Exercise
Give only the number of lines in these records that contain the word "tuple".

Entries shown
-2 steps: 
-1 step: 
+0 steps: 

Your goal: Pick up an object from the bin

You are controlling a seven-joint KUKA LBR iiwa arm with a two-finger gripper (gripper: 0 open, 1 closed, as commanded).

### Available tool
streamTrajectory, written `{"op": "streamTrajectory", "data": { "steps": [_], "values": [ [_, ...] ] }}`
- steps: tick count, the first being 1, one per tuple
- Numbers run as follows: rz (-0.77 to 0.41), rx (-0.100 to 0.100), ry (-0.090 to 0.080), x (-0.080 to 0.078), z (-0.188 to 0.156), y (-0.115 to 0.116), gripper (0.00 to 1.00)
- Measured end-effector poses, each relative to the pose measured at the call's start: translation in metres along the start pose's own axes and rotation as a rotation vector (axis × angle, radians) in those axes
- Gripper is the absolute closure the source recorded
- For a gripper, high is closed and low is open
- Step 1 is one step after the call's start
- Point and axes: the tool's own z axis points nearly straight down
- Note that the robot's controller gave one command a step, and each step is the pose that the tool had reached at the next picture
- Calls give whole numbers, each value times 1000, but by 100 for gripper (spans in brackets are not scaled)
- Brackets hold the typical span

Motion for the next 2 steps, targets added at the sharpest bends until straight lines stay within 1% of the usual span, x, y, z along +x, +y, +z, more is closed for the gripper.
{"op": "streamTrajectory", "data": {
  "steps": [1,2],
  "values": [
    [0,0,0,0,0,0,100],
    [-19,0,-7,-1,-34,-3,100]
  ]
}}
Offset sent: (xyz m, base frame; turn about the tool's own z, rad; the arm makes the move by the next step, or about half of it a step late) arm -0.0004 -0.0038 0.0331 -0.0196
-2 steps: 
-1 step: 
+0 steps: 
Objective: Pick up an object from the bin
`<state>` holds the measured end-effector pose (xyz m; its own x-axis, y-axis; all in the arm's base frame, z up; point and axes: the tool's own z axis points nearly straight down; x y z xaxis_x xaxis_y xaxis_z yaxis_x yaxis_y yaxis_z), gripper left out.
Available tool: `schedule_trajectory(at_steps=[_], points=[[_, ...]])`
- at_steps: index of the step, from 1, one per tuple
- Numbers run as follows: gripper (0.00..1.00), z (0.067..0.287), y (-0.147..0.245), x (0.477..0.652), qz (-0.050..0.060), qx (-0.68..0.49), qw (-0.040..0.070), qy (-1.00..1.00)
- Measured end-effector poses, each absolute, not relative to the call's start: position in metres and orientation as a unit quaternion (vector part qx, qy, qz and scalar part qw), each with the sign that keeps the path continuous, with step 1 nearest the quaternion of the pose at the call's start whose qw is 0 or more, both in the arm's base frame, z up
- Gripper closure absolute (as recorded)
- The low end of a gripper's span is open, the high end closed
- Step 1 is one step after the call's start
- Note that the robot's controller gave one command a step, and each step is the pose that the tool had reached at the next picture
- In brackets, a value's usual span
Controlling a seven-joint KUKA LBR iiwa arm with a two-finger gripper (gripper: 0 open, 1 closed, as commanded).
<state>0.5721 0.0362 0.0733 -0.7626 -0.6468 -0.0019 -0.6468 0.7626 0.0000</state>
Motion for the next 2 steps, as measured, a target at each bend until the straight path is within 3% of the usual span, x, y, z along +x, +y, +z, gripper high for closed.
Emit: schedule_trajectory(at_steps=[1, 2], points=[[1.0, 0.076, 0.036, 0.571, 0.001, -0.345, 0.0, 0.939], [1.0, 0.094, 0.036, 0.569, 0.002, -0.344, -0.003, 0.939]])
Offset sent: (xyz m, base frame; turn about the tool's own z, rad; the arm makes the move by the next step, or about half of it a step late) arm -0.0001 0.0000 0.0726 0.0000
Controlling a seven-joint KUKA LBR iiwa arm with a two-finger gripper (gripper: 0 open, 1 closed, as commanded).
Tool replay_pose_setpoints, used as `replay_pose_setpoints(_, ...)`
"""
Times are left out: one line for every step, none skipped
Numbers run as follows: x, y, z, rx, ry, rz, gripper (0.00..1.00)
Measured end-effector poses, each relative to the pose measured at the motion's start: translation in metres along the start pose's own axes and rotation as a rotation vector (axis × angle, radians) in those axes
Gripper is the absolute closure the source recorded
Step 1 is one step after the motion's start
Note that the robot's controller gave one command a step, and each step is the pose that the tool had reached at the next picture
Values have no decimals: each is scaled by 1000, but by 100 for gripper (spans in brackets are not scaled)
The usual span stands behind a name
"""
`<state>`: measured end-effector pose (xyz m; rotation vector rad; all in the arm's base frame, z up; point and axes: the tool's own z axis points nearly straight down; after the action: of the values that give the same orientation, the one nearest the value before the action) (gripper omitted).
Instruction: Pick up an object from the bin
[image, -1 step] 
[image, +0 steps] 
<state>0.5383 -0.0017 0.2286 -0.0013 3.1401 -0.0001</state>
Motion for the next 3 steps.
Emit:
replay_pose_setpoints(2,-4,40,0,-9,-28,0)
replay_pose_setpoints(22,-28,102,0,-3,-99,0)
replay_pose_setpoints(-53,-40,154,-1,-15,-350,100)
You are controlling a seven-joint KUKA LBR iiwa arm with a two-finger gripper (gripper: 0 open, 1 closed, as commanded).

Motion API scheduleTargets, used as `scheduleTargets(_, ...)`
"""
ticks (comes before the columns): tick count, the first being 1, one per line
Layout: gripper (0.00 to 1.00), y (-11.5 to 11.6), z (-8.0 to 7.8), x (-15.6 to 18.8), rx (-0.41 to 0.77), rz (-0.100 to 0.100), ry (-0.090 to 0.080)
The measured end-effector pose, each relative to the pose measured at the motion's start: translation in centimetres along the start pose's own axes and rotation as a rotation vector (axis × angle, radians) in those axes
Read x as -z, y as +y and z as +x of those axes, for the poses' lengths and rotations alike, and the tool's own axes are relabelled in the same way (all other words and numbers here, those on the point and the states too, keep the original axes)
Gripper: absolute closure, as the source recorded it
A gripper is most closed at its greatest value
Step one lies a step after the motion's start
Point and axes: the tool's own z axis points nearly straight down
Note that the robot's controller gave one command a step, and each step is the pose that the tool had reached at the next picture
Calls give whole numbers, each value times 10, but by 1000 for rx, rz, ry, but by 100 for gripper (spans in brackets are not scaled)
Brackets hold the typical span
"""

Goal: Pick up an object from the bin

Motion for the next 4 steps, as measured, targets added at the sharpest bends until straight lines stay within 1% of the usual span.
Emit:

Task answer
2